# [YOUR INSTRUCTIONS]
The listing below should be written out exactly; please include all of it.
......
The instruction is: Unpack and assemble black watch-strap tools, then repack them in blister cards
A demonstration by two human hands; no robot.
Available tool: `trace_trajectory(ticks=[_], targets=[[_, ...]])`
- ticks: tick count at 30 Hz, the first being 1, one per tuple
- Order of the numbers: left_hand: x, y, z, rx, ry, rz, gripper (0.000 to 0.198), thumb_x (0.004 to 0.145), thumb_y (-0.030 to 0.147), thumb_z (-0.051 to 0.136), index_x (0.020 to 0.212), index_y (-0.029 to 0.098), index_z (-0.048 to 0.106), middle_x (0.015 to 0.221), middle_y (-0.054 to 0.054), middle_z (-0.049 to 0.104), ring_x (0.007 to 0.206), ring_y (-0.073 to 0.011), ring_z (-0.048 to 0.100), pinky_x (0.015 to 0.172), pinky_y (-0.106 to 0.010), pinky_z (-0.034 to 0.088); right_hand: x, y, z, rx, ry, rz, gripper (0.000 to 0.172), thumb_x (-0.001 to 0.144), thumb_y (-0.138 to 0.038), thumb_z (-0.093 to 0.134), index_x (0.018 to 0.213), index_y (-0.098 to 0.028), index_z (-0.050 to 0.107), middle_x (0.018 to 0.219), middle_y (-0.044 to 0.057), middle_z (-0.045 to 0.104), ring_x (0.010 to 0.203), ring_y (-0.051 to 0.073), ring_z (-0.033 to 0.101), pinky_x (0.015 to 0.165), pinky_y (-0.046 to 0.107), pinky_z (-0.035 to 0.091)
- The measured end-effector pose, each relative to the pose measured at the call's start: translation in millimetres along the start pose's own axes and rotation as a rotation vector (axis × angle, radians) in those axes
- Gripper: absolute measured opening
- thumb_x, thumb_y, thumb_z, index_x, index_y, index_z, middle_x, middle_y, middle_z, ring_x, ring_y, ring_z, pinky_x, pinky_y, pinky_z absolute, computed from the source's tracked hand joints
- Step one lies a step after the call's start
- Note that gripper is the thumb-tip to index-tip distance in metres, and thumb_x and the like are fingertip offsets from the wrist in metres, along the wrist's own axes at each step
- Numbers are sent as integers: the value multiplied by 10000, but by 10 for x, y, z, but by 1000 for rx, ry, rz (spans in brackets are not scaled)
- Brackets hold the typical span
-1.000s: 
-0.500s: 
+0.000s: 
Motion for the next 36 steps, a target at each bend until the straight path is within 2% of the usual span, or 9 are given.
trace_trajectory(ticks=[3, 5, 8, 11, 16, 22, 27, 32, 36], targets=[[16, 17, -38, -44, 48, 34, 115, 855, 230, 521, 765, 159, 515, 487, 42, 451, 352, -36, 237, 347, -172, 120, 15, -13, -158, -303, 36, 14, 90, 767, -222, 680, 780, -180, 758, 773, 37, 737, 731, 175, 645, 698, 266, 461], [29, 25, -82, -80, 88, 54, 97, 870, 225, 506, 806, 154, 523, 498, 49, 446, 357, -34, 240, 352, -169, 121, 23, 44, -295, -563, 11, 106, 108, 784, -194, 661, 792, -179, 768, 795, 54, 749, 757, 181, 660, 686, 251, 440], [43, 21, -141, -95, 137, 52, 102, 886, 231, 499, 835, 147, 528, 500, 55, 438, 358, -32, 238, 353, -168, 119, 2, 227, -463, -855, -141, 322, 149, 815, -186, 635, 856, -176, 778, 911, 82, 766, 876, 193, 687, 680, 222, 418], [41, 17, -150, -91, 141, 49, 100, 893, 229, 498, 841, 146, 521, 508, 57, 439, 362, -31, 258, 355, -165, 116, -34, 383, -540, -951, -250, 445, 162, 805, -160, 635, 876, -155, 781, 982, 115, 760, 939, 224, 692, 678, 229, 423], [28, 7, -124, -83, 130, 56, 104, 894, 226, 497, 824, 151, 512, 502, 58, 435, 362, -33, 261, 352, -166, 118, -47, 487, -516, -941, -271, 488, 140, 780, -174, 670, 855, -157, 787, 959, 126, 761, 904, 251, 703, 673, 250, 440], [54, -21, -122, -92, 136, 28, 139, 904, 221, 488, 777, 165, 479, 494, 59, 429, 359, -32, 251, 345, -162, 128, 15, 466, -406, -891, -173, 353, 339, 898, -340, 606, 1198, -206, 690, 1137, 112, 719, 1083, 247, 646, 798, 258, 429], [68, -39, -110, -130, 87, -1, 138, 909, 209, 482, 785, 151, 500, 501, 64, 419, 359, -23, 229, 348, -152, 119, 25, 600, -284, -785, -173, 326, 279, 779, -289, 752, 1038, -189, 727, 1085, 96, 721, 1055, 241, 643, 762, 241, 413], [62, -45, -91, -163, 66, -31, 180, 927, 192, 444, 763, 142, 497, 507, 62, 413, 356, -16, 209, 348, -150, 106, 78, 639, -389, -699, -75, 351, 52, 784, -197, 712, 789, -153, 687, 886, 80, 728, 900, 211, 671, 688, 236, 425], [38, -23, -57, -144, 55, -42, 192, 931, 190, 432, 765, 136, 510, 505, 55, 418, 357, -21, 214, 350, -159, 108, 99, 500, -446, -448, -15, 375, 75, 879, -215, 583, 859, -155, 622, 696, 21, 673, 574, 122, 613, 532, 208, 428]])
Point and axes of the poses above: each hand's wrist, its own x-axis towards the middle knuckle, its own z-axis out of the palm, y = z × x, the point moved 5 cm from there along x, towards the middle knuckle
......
# [OUTPUT FOR THIS EXERCISE]
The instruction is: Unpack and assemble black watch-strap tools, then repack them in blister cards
A demonstration by two human hands; no robot.
Available tool: `trace_trajectory(ticks=[_], targets=[[_, ...]])`
- ticks: tick count at 30 Hz, the first being 1, one per tuple
- Order of the numbers: left_hand: x, y, z, rx, ry, rz, gripper (0.000 to 0.198), thumb_x (0.004 to 0.145), thumb_y (-0.030 to 0.147), thumb_z (-0.051 to 0.136), index_x (0.020 to 0.212), index_y (-0.029 to 0.098), index_z (-0.048 to 0.106), middle_x (0.015 to 0.221), middle_y (-0.054 to 0.054), middle_z (-0.049 to 0.104), ring_x (0.007 to 0.206), ring_y (-0.073 to 0.011), ring_z (-0.048 to 0.100), pinky_x (0.015 to 0.172), pinky_y (-0.106 to 0.010), pinky_z (-0.034 to 0.088); right_hand: x, y, z, rx, ry, rz, gripper (0.000 to 0.172), thumb_x (-0.001 to 0.144), thumb_y (-0.138 to 0.038), thumb_z (-0.093 to 0.134), index_x (0.018 to 0.213), index_y (-0.098 to 0.028), index_z (-0.050 to 0.107), middle_x (0.018 to 0.219), middle_y (-0.044 to 0.057), middle_z (-0.045 to 0.104), ring_x (0.010 to 0.203), ring_y (-0.051 to 0.073), ring_z (-0.033 to 0.101), pinky_x (0.015 to 0.165), pinky_y (-0.046 to 0.107), pinky_z (-0.035 to 0.091)
- The measured end-effector pose, each relative to the pose measured at the call's start: translation in millimetres along the start pose's own axes and rotation as a rotation vector (axis × angle, radians) in those axes
- Gripper: absolute measured opening
- thumb_x, thumb_y, thumb_z, index_x, index_y, index_z, middle_x, middle_y, middle_z, ring_x, ring_y, ring_z, pinky_x, pinky_y, pinky_z absolute, computed from the source's tracked hand joints
- Step one lies a step after the call's start
- Note that gripper is the thumb-tip to index-tip distance in metres, and thumb_x and the like are fingertip offsets from the wrist in metres, along the wrist's own axes at each step
- Numbers are sent as integers: the value multiplied by 10000, but by 10 for x, y, z, but by 1000 for rx, ry, rz (spans in brackets are not scaled)
- Brackets hold the typical span
-1.000s: 
-0.500s: 
+0.000s: 
Motion for the next 36 steps, a target at each bend until the straight path is within 2% of the usual span, or 9 are given.
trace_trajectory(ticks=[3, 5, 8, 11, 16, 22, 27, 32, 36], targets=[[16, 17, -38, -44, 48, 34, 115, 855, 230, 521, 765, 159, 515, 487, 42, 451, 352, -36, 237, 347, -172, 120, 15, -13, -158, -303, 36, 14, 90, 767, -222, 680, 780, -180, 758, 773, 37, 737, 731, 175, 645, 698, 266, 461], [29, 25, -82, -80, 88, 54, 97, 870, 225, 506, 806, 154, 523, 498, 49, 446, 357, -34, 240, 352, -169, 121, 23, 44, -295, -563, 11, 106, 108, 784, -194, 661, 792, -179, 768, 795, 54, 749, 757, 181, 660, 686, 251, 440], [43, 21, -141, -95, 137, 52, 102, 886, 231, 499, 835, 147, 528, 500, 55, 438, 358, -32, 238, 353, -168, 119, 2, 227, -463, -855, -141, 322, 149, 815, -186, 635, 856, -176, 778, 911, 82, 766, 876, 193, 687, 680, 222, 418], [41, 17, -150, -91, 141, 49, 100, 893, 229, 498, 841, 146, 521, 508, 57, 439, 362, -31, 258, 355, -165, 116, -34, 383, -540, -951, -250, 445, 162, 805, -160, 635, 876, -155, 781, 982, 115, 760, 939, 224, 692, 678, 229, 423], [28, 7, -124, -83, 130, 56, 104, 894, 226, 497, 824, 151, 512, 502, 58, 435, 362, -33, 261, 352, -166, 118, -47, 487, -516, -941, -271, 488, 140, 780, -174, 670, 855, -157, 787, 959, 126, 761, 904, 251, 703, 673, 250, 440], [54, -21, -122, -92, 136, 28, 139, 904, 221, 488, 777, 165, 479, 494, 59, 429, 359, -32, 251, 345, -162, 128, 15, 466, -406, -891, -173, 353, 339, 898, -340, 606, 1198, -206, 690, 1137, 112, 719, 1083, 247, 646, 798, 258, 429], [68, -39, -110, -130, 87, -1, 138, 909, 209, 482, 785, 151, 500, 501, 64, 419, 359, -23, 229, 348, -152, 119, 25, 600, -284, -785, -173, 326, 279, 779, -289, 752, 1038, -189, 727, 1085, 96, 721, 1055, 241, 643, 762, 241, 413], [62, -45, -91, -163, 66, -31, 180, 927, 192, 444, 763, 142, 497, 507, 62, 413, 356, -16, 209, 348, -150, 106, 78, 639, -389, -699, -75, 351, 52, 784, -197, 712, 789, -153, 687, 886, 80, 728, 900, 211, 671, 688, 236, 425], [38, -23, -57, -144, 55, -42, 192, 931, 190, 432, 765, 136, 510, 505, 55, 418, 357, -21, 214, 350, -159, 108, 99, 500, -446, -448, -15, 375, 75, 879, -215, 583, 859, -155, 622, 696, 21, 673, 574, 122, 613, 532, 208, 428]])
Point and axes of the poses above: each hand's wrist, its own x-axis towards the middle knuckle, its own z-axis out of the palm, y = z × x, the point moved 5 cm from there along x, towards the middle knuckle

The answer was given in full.